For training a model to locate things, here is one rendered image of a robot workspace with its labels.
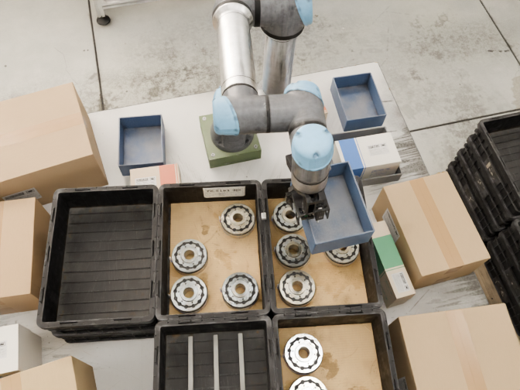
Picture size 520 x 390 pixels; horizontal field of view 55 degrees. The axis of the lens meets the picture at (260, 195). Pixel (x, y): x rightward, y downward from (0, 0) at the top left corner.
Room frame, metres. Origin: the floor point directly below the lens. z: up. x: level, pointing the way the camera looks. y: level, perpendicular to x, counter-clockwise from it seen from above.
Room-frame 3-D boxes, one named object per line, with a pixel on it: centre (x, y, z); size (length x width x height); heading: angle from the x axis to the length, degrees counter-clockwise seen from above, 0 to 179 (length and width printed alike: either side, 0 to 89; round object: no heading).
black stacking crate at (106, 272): (0.45, 0.42, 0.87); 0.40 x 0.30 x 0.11; 7
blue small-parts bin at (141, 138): (0.92, 0.42, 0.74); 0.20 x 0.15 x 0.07; 10
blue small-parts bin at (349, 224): (0.55, -0.18, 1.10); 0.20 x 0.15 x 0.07; 17
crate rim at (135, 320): (0.45, 0.42, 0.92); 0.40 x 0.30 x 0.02; 7
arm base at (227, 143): (0.97, 0.11, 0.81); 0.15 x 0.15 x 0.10
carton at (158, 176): (0.76, 0.35, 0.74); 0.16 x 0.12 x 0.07; 103
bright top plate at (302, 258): (0.52, -0.11, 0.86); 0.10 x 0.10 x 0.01
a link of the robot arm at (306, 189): (0.50, -0.10, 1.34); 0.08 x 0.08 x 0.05
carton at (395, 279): (0.53, -0.40, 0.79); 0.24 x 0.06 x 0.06; 19

· · · · · · ·

Note every line of the entries in which "above" appears, and copy it down.

Reply to the exercise —
Room frame, metres. Origin: the floor point directly below the lens. z: up. x: level, pointing the way the camera looks. y: level, perpendicular to x, counter-clockwise from it seen from above.
Room-frame 3-D boxes, one named object per line, with a pixel on it: centre (x, y, z); size (length x width x height); heading: angle from the x axis to the length, degrees counter-clockwise seen from above, 0 to 179 (length and width printed alike: either side, 0 to 89; round object: no heading).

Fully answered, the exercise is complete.